We are looking for a hands-on Cloud Operations Engineer to join our global cloud
infrastructure team. This role supports scalable and resilient SaaS operations across
AWS (primary), Azure, and GCP , with a strong emphasis on automation, observability,
security and cost-control.
The engineer will contribute to providing 24/7/365 support, ensuring continuous
operational coverage across multiple time zones. The ideal candidate is expected to
work independently during o>-peak hours and possess strong skills in infrastructure
troubleshooting, CI/CD processes, and a proactive approach to maintaining uptime,
meeting SLAs, and managing incident response.
Responsibilities
- Design, maintain, and operate multi-cloud infrastructure (AWS, Azure, GCP)

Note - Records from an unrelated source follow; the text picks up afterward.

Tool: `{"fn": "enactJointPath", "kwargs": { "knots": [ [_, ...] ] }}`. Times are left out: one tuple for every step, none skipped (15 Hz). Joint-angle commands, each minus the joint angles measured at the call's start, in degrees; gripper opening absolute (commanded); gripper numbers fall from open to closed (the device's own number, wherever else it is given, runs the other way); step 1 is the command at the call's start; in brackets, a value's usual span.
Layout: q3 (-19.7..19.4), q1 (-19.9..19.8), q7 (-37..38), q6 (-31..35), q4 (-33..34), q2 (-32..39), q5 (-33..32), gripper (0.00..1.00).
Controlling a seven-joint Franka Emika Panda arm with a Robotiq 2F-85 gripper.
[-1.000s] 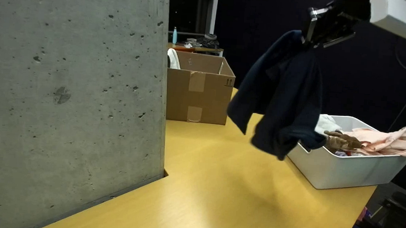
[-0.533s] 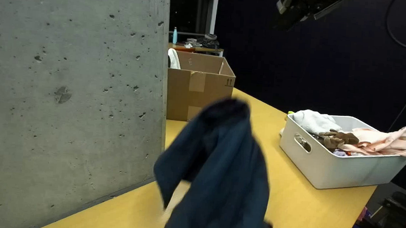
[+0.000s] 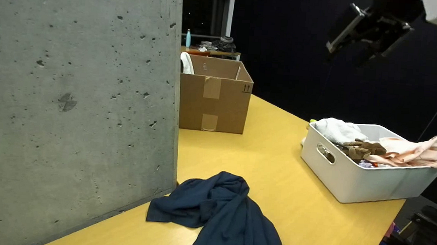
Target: Remove the blue cloth and the moose toy from basket, then wrap the moose toy with the blue cloth
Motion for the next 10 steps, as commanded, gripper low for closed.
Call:
{"fn": "enactJointPath", "kwargs": {
  "knots": [
    [-11.91, 3.75, -4.67, 0.28, -9.58, -4.91, 4.5, 1.0],
    [-14.57, 3.18, -5.3, 1.32, -11.62, -4.94, 4.67, 1.0],
    [-17.18, 2.6, -6.94, 3.39, -13.69, -4.44, 5.31, 1.0],
    [-19.27, 2.04, -7.73, 4.92, -14.71, -2.86, 5.47, 1.0],
    [-21.07, 1.88, -8.9, 6.6, -15.63, -1.72, 6.2, 1.0],
    [-22.52, 1.6, -9.54, 8.94, -16.17, 0.18, 6.56, 1.0],
    [-23.71, 1.62, -10.32, 10.25, -16.91, 0.96, 7.55, 1.0],
    [-24.83, 1.42, -10.85, 12.74, -16.94, 3.18, 8.13, 1.0],
    [-25.78, 1.48, -11.39, 14.29, -16.97, 4.59, 9.06, 1.0],
    [-26.62, 1.65, -11.84, 15.64, -16.28, 6.7, 10.03, 1.0]
  ]
}}
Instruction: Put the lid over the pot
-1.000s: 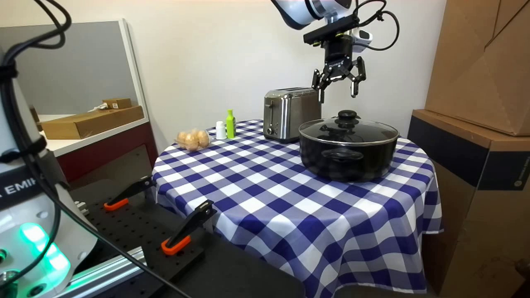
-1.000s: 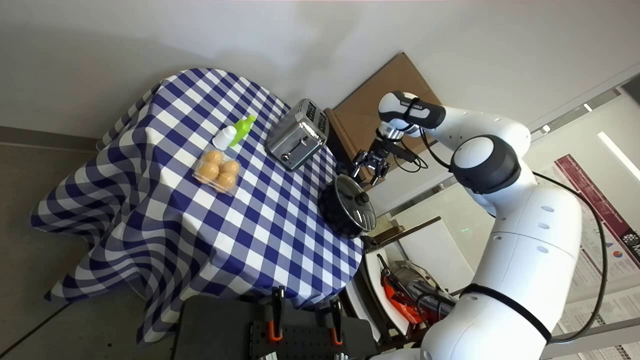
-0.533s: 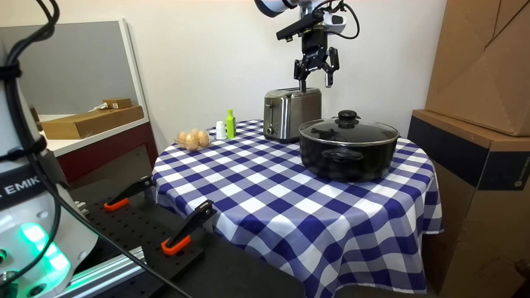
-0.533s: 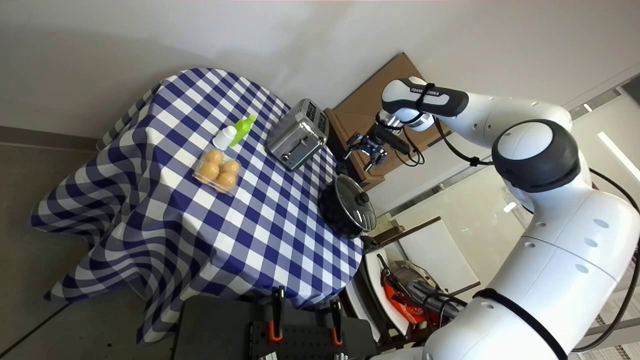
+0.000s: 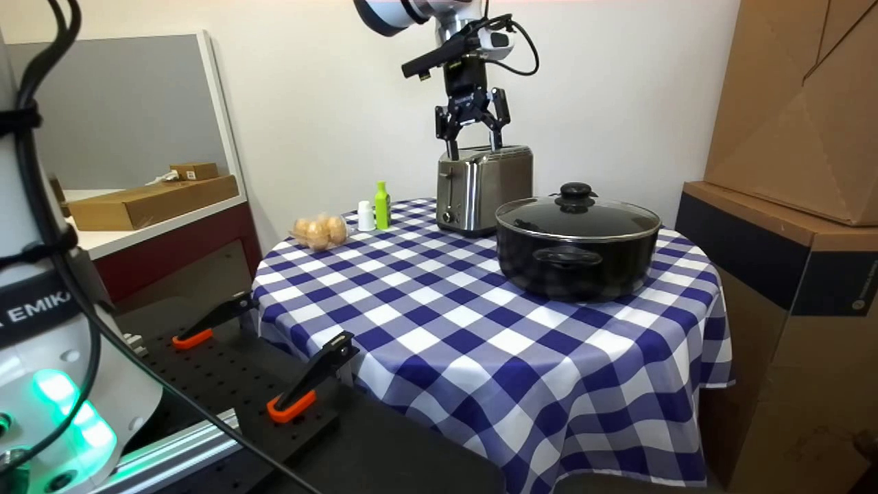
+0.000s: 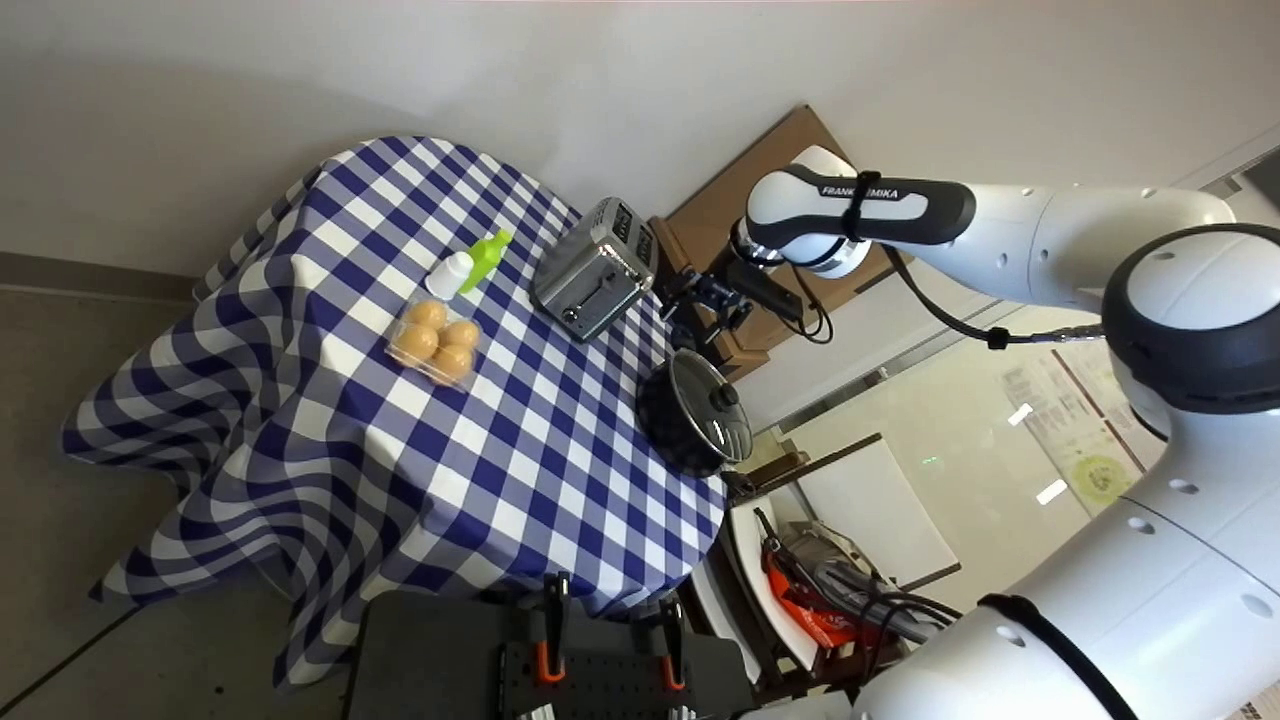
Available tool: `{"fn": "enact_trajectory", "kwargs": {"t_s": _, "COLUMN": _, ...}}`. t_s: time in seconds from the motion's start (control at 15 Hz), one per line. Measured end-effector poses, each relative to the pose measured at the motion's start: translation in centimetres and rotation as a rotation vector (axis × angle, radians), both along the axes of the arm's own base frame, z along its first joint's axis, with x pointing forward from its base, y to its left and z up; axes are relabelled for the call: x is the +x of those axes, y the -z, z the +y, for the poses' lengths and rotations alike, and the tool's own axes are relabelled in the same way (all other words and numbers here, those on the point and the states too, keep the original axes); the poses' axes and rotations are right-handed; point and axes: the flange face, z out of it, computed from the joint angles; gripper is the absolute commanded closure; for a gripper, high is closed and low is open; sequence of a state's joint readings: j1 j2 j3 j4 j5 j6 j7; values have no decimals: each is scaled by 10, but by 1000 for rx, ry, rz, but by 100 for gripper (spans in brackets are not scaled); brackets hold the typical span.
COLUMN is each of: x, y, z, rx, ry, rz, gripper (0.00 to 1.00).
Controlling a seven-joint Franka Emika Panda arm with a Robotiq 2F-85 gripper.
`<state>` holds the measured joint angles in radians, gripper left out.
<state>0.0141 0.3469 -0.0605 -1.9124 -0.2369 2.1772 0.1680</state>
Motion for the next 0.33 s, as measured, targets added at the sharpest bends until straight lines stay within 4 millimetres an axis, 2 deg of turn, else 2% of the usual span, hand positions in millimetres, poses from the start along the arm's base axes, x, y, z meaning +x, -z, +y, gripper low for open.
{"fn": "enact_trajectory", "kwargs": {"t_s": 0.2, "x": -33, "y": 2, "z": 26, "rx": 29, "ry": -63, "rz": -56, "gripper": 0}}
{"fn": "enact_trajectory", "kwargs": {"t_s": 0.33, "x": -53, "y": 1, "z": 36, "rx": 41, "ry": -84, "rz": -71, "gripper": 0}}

- Develop CI/CD pipelines using GitHub Actions, GitLab CI/CD, AWS CodeBuild
- Automate infrastructure provisioning (IAC) using Terraform, AWS CDK, CloudFormation
- Operate Kubernetes clusters (EKS, AKS, GKE) with Helm
- Implement observability and monitoring using Grafana, Datadog, Prometheus, CloudWatch
- Build dashboards for SLA, availability, performance and cost insights
- Automate deployments, blue/green releases, rollbacks, and patching workflows
- Enforce security best practices: IAM policies, VPC, WAF, encryption, audit logging
- Manage cloud IAM across AWS Organizations, Azure AD and GCP Cloud IAM
- Investigate and resolve production issues across distributed systems
- Collaborate with application developers to increase deployment maturity
- Propose and integrate cutting-edge technologies (e.g., serverless, event-driven)
Qualifications
- 4+ years of hands-on experience in AWS (primary), plus exposure to Azure and GCP
- Deep understanding of Kubernetes operations (EKS, AKS, GKE)
- Infrastructure-as-Code: Terraform, AWS CDK, or CloudFormation
- CI/CD pipeline development: GitHub Actions, GitLab CI/CD, AWS tools
- Observability tooling: Grafana, Prometheus, Datadog, native cloud logs
- Cloud-native networking, security hardening, IAM, and zero-trust architecture
- Strong Git practices for infrastructure versioning and collaboration
- Comfortable working solo during night shifts, handling on-call rotations
Nice-to-Have:
- Experience in the Media & Entertainment domain (e.g., DRM, watermarking, media streaming)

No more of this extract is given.